§ REQUIREMENT
Repeat the data below exactly. Include each line.

§ DATASET SECTION
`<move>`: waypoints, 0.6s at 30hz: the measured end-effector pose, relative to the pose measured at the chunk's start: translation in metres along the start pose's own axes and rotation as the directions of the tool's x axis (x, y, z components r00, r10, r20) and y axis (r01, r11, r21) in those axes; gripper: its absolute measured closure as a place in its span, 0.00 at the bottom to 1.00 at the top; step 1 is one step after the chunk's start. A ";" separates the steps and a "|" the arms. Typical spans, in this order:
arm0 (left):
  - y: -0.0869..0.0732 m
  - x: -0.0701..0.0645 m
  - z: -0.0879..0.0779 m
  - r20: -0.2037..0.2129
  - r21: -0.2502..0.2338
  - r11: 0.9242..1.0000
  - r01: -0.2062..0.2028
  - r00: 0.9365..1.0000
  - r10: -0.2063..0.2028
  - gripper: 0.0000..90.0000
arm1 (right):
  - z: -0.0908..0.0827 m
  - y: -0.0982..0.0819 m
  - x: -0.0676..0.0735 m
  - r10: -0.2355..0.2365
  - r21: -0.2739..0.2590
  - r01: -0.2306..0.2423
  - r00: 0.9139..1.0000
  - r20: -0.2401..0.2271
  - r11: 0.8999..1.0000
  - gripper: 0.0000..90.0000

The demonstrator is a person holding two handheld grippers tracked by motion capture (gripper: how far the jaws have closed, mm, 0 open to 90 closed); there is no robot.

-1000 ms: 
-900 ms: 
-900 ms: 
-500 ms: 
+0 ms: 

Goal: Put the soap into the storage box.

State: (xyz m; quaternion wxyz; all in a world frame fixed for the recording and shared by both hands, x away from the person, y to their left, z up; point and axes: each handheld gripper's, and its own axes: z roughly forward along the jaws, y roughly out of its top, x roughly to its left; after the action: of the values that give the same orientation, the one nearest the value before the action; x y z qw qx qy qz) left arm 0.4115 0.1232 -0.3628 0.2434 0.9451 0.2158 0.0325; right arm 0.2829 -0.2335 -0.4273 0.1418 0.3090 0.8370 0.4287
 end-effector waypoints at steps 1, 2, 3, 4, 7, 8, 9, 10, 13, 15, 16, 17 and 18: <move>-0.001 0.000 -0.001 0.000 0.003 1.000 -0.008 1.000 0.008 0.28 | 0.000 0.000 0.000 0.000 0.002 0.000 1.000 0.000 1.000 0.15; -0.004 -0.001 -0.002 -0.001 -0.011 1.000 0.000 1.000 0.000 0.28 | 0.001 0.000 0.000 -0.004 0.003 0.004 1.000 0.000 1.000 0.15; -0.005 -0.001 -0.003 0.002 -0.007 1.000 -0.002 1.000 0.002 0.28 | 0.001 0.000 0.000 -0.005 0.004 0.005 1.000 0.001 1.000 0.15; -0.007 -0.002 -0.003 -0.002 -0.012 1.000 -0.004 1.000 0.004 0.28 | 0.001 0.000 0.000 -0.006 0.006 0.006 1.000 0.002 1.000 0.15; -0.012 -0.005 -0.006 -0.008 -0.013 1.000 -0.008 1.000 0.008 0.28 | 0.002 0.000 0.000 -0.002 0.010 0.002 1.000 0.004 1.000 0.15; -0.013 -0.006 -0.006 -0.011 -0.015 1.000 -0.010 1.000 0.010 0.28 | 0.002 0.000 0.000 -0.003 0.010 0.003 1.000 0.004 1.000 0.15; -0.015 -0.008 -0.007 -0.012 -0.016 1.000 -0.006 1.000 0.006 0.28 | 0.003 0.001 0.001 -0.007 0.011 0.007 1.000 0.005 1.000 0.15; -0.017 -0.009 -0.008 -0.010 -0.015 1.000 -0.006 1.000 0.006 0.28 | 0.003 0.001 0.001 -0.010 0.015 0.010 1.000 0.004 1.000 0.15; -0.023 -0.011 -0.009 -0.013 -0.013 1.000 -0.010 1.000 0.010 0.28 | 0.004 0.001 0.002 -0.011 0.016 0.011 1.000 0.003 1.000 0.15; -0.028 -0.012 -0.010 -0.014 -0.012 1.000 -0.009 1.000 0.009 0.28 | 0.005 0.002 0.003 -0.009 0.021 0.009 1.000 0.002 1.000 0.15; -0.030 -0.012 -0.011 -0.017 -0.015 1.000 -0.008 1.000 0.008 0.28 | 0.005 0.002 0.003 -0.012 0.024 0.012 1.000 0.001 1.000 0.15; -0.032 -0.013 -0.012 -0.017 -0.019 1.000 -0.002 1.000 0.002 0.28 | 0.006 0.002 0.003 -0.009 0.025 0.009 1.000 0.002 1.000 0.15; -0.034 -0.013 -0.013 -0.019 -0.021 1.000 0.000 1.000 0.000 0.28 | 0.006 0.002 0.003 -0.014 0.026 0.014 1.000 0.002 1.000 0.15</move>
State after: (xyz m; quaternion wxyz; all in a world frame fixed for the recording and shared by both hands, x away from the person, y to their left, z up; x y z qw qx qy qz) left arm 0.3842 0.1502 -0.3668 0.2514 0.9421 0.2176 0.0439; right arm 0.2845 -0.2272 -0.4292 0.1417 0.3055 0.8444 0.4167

§ WRITTEN RESPONSE
`<move>`: waypoints, 0.6s at 30hz: the measured end-effector pose, relative to the pose measured at the chunk's start: translation in metres along the start pose's own axes and rotation as the directions of the tool's x axis (x, y, z components r00, r10, r20) and y axis (r01, r11, r21) in those axes; gripper: its absolute measured closure as a place in its span, 0.00 at the bottom to 1.00 at the top; step 1 is one step after the chunk's start. A ";" separates the steps and a "|" the arms. Typical spans, in this order:
arm0 (left):
  - y: -0.0869..0.0732 m
  - x: -0.0701..0.0645 m
  - z: -0.0879..0.0779 m
  - r20: -0.2037..0.2129
  - r21: -0.2502..0.2338
  - r11: 0.9242..1.0000
  - r01: -0.2062..0.2028
  - r00: 0.9365..1.0000
  - r10: -0.2063..0.2028
  - gripper: 0.0000..90.0000
arm1 (right):
  - z: -0.0908..0.0827 m
  - y: -0.0982..0.0819 m
  - x: -0.0676..0.0735 m
  - r10: -0.2355..0.2365
  - r21: -0.2739..0.2590
  - r01: -0.2306..0.2423
  - r00: 0.9139..1.0000
  - r20: -0.2401..0.2271
  - r11: 0.8999..1.0000
  - gripper: 0.0000..90.0000

The demonstrator is a person holding two handheld grippers tracked by motion capture (gripper: how far the jaws have closed, mm, 0 open to 90 closed); there is no robot.

-1000 ms: 
-900 ms: 
-900 ms: 
-500 ms: 
+0 ms: 

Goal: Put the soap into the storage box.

State: (xyz m; quaternion wxyz; all in a world frame fixed for the recording and shared by both hands, x away from the person, y to their left, z up; point and axes: each handheld gripper's, and its own axes: z roughly forward along the jaws, y roughly out of its top, x roughly to its left; after the action: of the values that give the same orientation, the one nearest the value before the action; x y z qw qx qy qz) left arm 0.4115 0.1232 -0.3628 0.2434 0.9451 0.2158 0.0325; right arm 0.2829 -0.2335 -0.4273 0.1418 0.3090 0.8370 0.4287
 end-effector waypoints at steps 1, 2, 3, 4, 7, 8, 9, 10, 13, 15, 16, 17 and 18: <move>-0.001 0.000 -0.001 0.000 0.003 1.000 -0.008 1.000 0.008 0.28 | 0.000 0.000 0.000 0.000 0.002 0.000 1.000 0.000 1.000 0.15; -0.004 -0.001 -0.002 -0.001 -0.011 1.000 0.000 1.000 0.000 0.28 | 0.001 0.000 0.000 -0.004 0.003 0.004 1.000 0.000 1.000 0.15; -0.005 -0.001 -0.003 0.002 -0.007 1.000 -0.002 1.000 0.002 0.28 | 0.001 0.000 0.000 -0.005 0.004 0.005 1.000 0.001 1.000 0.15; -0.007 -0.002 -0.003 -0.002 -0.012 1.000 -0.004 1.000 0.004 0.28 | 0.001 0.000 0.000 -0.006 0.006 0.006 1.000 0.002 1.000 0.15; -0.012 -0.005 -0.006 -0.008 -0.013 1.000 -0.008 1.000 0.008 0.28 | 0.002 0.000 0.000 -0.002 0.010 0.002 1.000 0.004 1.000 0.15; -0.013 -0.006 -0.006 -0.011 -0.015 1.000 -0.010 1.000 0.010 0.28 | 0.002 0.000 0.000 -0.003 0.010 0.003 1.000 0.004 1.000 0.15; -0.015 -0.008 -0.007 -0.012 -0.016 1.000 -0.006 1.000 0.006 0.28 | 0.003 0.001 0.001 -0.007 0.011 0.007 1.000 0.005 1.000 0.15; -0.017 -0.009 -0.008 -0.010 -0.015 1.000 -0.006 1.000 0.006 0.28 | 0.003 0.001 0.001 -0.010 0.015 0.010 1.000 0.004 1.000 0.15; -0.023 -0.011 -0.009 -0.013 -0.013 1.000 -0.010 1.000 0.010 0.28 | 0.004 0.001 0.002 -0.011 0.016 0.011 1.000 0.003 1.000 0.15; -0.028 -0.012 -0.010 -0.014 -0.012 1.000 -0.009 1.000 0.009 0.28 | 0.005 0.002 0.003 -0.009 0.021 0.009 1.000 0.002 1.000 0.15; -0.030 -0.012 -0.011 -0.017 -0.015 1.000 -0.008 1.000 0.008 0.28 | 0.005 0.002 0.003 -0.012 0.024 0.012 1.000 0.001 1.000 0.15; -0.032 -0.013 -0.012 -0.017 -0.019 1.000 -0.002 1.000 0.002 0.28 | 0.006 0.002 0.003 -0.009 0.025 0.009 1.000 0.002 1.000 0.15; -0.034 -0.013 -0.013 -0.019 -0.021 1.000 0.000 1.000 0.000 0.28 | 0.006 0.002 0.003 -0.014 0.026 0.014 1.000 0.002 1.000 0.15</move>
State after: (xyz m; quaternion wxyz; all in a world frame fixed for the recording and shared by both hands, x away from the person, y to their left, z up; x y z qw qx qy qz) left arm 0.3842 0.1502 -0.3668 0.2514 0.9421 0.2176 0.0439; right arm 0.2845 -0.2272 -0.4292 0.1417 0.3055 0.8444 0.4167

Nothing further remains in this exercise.